1 Medical ICU and.
2 Biostatistics Department, St.-Louis University Hospital, Paris, France.
Am J Respir Crit Care Med. 2018 Dec 15;198(12):1519-1526. doi: 10.1164/rccm.201712-2452OC.
The incidence of Pneumocystis jirovecii pneumonia (PjP) is rising. Longer time to treatment is associated with higher mortality.
To develop a multivariable risk prediction model for PjP diagnosis.
In a prospective multicenter cohort of ICU patients with hematological malignancies and acute respiratory failure, factors associated with documented PjP were identified. The risk prediction model was tested in an independent prospective multicenter cohort. We assessed discrimination (by areas under the receiver operating characteristic curves [AUCs]) and goodness of fit (by Hosmer-Lemeshow statistics). Model performance was assessed using 30 sets of imputed data sets.
Among the 1,330 patients, 134 of 1,092 (12.3%; 95% confidence interval [CI], 10.4-14.4%) had proven PjP in the derivation cohort, as did 15 of 238 (6.3%, 95% CI, 3.6-10.2%) in the validation cohort. The model included age, lymphoproliferative disease, anti-Pneumocystis prophylaxis, the number of days between respiratory symptom onset and ICU admission, shock, chest radiograph pattern, and pleural effusion. The median (interquartile range) score was 3.5 (1.5-5.0) (range, -3.5 to 8.5) in the derivation cohort and 1.0 (0-2.0) (range, -3.5 to 6.0) in the validation cohort. The best threshold was defined on the validation sample as 3, allowing us to reach 86.7% sensitivity and 67.7% specificity for PjP, with a negative predictive value of 97.9% in the case of 10% prevalence. The score had good calibration (goodness of fit, -0.75) and discrimination in the derivation cohort (mean AUC, 0.80; 95% CI, 0.76-0.84) and validation cohort (mean AUC, 0.83; 95% CI, 0.72-0.93).
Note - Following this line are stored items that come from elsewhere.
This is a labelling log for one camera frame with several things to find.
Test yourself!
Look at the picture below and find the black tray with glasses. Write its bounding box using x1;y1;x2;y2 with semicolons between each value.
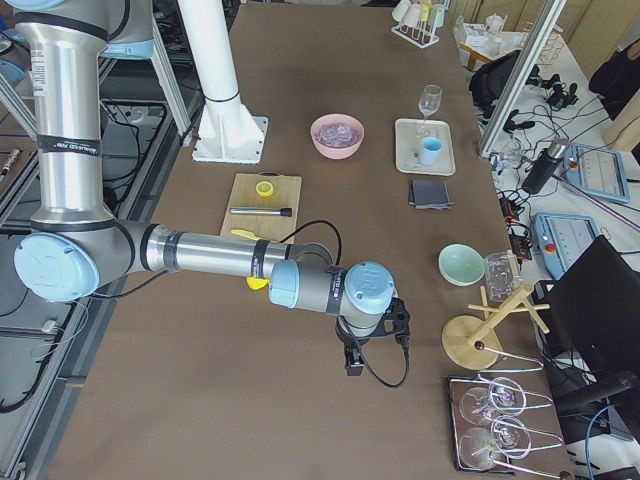
447;377;568;479

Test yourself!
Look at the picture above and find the green bowl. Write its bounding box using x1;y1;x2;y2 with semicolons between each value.
438;244;485;286

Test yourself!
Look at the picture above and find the clear glass jar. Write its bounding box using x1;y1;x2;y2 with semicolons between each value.
484;251;517;302

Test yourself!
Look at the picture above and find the black thermos bottle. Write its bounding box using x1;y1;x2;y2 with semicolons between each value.
522;138;570;195

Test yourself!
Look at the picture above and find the light blue cup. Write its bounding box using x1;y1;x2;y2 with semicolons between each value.
419;136;442;165

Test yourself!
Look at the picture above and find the clear ice cubes pile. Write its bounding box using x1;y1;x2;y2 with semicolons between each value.
314;122;362;149

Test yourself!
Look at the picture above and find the grey folded cloth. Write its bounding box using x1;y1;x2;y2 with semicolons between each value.
409;179;453;211

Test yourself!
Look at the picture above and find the half lemon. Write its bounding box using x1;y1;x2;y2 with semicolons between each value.
255;181;275;198

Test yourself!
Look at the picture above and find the black monitor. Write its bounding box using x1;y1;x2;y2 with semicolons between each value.
532;234;640;401

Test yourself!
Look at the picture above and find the beige serving tray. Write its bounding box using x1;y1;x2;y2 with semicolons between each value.
395;118;456;176

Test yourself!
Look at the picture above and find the blue teach pendant far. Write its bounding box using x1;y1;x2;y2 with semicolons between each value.
563;143;631;204

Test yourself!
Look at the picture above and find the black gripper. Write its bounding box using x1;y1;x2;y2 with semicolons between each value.
335;297;411;376

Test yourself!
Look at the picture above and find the steel muddler black tip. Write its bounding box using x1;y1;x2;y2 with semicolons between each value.
228;206;293;217

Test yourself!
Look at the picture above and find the white wire cup rack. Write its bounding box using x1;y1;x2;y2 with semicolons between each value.
391;0;449;49

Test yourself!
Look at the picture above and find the blue teach pendant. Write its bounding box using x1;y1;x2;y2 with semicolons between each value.
533;212;598;280
563;143;631;204

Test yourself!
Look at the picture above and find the clear wine glass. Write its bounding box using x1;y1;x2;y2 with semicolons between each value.
418;85;442;120

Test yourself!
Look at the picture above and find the yellow plastic knife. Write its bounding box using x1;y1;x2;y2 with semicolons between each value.
230;229;260;240

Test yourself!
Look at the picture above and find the yellow lemon upper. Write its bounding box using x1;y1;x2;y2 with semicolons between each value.
246;277;269;291

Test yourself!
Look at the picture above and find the bamboo cutting board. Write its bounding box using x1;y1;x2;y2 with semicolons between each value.
220;173;302;241

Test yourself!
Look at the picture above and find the blue teach pendant near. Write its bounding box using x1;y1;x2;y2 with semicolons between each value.
533;212;598;280

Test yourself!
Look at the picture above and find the black backpack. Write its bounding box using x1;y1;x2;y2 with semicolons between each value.
469;50;520;119

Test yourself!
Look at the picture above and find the aluminium frame post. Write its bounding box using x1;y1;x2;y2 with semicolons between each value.
478;0;566;158

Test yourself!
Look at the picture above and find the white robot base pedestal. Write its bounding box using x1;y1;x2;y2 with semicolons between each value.
179;0;268;165

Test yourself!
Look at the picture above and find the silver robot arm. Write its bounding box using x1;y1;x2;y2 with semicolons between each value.
12;1;410;375

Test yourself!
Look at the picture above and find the wooden cup tree stand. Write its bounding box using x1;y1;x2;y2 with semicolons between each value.
441;250;550;372

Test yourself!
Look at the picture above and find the pink bowl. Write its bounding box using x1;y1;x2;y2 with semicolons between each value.
310;113;365;160

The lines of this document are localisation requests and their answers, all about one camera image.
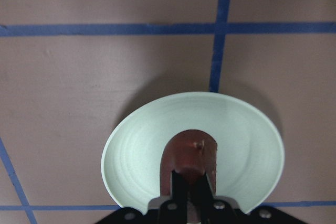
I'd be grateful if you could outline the brown steamed bun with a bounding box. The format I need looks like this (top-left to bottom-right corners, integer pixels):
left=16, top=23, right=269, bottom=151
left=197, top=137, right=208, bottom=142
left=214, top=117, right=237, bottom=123
left=160, top=130, right=217, bottom=196

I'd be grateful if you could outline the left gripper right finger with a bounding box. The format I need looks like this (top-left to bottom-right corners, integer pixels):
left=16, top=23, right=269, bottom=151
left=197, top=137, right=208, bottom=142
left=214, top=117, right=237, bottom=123
left=189, top=173, right=214, bottom=206

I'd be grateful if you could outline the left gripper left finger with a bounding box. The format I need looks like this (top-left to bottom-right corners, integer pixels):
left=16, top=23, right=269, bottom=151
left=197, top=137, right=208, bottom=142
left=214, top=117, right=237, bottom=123
left=171, top=171, right=188, bottom=206

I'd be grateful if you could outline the light green plate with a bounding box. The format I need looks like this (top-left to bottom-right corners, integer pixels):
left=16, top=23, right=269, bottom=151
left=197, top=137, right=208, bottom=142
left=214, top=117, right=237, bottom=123
left=101, top=92, right=285, bottom=213

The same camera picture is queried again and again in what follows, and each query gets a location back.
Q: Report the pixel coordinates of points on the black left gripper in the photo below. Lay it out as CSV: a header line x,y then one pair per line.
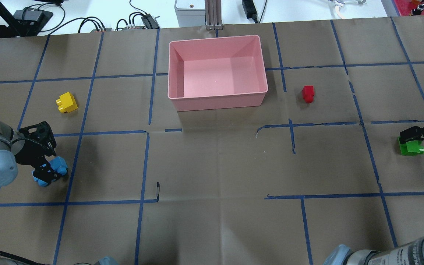
x,y
27,153

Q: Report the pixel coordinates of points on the green toy block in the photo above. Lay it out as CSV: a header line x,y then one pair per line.
x,y
410,148

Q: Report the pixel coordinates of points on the blue toy block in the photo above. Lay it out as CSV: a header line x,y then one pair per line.
x,y
51,172

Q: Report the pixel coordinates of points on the yellow toy block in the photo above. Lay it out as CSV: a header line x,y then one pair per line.
x,y
66,103

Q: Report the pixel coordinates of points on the red toy block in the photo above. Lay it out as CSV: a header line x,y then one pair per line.
x,y
308,93

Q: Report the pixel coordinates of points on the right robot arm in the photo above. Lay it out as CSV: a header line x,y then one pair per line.
x,y
408,254

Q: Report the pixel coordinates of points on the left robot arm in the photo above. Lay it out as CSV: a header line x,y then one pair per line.
x,y
8,164

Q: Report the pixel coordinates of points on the pink plastic box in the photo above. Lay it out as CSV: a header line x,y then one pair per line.
x,y
216,73

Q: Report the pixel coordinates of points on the black power adapter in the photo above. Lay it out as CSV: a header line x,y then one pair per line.
x,y
249,9

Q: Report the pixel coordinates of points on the aluminium frame post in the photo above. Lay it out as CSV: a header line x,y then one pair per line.
x,y
213,15

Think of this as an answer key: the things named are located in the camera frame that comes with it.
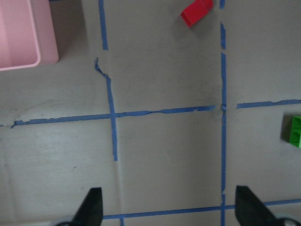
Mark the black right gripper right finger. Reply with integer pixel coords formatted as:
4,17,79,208
235,186,281,226

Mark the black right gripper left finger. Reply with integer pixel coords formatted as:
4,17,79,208
70,187,103,226

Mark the green building block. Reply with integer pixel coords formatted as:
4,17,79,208
281,115,301,148

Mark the pink plastic box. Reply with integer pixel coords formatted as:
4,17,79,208
0,0,59,71

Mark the red building block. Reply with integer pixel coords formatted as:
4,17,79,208
180,0,214,27

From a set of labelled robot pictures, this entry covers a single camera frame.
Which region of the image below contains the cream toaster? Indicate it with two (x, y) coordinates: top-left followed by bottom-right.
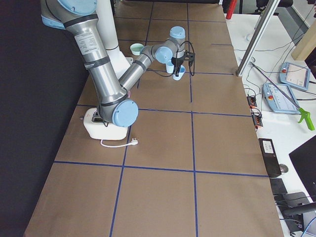
(83, 108), (128, 140)

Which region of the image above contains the black box with label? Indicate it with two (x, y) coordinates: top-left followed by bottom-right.
(258, 138), (281, 178)

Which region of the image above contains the orange black connector board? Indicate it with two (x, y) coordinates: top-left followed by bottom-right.
(247, 95), (263, 130)

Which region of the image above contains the red cylinder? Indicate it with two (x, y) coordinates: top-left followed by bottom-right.
(226, 0), (237, 20)

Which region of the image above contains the teach pendant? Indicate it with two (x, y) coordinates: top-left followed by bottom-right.
(262, 83), (300, 115)
(279, 62), (311, 91)

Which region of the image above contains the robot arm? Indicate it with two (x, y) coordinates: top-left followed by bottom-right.
(40, 0), (185, 127)

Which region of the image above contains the green bowl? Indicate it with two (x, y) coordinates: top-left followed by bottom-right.
(130, 43), (144, 56)

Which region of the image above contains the black camera cable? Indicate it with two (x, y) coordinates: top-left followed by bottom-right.
(154, 40), (196, 78)

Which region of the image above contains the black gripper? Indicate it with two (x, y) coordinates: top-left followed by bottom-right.
(171, 56), (185, 76)

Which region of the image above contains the near teach pendant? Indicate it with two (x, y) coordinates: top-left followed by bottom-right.
(262, 83), (300, 115)

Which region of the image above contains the far teach pendant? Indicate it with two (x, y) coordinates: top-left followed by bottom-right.
(279, 62), (311, 91)

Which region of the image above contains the white camera mast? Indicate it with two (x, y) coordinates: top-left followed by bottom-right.
(96, 0), (133, 79)

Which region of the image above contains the black monitor corner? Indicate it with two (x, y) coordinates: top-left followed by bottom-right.
(289, 139), (316, 196)

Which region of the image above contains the reach grabber tool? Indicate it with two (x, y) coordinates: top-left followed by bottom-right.
(251, 62), (315, 131)

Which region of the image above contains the aluminium frame post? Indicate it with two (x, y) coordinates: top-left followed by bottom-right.
(236, 0), (280, 77)

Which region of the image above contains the light blue cup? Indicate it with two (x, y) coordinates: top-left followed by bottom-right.
(165, 61), (174, 74)
(172, 65), (186, 81)

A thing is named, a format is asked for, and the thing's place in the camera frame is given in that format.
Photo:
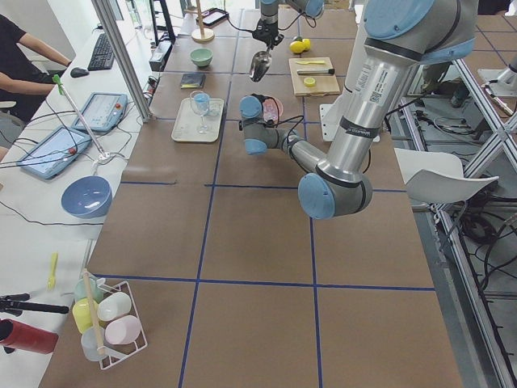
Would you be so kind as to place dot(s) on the steel ice scoop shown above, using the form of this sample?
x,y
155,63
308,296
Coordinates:
x,y
259,65

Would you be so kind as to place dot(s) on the yellow lemon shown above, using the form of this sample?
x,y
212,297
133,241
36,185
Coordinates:
x,y
306,44
297,47

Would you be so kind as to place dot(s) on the black keyboard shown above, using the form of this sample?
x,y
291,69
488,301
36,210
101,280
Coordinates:
x,y
102,57

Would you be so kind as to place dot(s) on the teach pendant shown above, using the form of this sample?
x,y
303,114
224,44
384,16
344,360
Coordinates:
x,y
103,111
55,152

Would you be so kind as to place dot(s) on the grey folded cloth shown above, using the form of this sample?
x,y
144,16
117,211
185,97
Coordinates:
x,y
192,81

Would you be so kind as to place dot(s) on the red bottle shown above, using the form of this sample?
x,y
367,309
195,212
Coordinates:
x,y
17,335

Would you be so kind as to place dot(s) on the wooden cutting board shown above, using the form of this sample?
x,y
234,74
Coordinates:
x,y
326,85

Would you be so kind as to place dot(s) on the cream bear tray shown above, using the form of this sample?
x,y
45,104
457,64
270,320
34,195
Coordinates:
x,y
187,122

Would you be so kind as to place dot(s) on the white cup in rack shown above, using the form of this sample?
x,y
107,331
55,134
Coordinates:
x,y
114,306

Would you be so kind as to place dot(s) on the person at desk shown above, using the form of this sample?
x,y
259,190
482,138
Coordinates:
x,y
21,81

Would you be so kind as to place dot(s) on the wooden round stand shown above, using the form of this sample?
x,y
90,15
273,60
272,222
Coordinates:
x,y
202,34

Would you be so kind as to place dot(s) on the yellow lemon upper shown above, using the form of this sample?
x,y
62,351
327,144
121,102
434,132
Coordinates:
x,y
306,44

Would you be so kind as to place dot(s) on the clear wine glass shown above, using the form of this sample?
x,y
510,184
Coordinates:
x,y
200,105

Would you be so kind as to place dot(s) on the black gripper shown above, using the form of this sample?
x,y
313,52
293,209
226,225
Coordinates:
x,y
267,31

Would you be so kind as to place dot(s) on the lemon half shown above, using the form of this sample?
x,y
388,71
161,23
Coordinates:
x,y
309,82

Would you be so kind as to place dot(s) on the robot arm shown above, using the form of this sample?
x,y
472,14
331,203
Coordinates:
x,y
270,9
399,35

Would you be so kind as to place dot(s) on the pink cup in rack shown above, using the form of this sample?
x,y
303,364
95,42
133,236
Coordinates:
x,y
123,330

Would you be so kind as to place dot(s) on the yellow lemon lower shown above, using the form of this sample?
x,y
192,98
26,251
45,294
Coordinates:
x,y
297,47

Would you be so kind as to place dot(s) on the blue bowl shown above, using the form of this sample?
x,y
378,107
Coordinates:
x,y
88,197

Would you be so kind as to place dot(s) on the white wire cup rack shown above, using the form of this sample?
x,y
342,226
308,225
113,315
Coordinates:
x,y
93,343

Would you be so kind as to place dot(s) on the green bowl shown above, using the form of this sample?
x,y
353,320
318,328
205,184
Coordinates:
x,y
201,57

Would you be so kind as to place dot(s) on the yellow plastic fork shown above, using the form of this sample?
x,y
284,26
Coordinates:
x,y
51,281

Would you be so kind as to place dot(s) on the white chair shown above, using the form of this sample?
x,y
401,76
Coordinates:
x,y
437,177

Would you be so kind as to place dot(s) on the teach pendant near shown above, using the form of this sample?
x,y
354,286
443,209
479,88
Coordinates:
x,y
55,152

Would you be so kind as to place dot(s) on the teach pendant far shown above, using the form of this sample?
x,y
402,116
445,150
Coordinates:
x,y
103,111

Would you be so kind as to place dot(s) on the yellow cup in rack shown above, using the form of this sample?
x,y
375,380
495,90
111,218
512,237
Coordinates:
x,y
81,314

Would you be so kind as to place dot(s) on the pink bowl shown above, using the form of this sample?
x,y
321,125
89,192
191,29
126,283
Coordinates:
x,y
272,109

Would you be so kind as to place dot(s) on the black computer mouse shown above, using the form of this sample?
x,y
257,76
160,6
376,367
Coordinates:
x,y
78,72

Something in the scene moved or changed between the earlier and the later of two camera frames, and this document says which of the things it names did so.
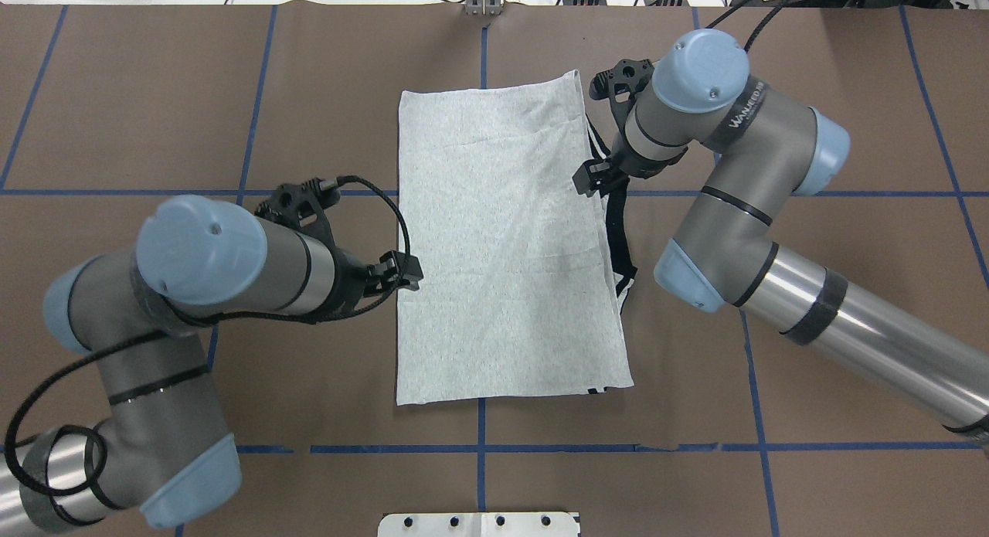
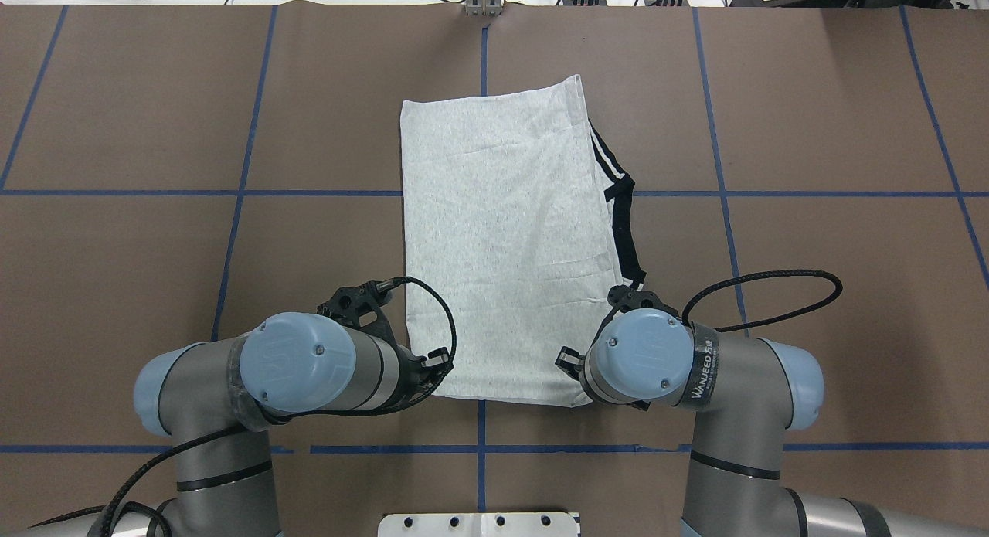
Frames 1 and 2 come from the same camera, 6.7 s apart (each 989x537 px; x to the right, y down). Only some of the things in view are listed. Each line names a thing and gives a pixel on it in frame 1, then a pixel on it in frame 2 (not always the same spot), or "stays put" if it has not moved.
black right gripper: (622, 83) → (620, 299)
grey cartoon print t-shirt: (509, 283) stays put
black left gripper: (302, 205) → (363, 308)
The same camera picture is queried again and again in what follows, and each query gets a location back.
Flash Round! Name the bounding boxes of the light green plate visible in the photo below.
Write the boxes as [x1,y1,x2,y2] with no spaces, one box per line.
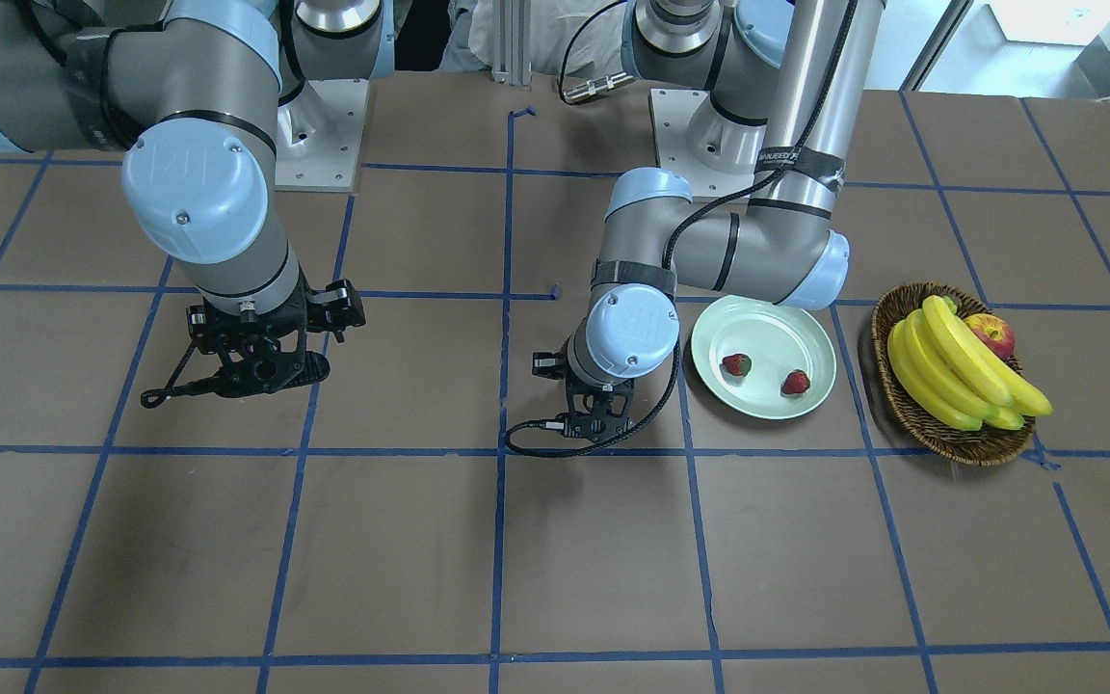
[692,296,837,420]

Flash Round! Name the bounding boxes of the red strawberry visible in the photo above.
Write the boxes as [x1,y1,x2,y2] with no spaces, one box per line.
[722,353,753,379]
[780,369,813,398]

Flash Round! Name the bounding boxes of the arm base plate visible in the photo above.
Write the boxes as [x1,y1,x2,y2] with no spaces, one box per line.
[650,88,768,185]
[275,79,371,193]

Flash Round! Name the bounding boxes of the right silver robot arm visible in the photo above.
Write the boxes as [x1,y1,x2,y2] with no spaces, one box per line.
[0,1,396,408]

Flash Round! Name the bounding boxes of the red yellow apple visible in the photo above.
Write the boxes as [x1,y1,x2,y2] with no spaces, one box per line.
[963,313,1015,360]

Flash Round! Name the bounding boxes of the aluminium frame post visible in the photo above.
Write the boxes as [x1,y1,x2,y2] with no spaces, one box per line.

The PjP score for hematology patients with acute respiratory failure can be computed at admission, based on readily available variables. Potential clinical benefits of using this score deserve assessment.
肺囊虫肺炎(PjP)的发病率正在上升。治疗时间延长与死亡率升高相关。
开发用于诊断 PjP 的多变量风险预测模型。
在一项前瞻性多中心血液恶性肿瘤合并急性呼吸衰竭 ICU 患者队列研究中,确定了与确诊 PjP 相关的因素。该风险预测模型在独立的前瞻性多中心队列中进行了验证。我们评估了区分度(通过接受者操作特征曲线下面积[AUC])和拟合优度(通过 Hosmer-Lemeshow 统计量)。使用 30 组插补数据集评估模型性能。
在 1330 例患者中,在推导队列中,1092 例中的 134 例(12.3%;95%置信区间[CI],10.4-14.4%)和验证队列中 238 例中的 15 例(6.3%,95%CI,3.6-10.2%)患有确诊 PjP。模型纳入了年龄、淋巴增生性疾病、抗肺囊虫病预防、从呼吸道症状出现到 ICU 入院的天数、休克、胸部 X 线表现和胸腔积液。推导队列的中位数(四分位间距)评分为 3.5(1.5-5.0)(范围,-3.5 至 8.5),验证队列为 1.0(0-2.0)(范围,-3.5 至 6.0)。最佳阈值在验证样本中定义为 3,使我们能够在 10%患病率的情况下达到 86.7%的敏感性和 67.7%的特异性,阴性预测值为 97.9%。该评分在推导队列中具有良好的校准度(拟合优度,-0.75)和区分度(平均 AUC,0.80;95%CI,0.76-0.84)和验证队列(平均 AUC,0.83;95%CI,0.72-0.93)。
基于易于获得的变量,可在急性呼吸衰竭的血液科患者入院时计算 PjP 评分。使用该评分的潜在临床获益值得评估。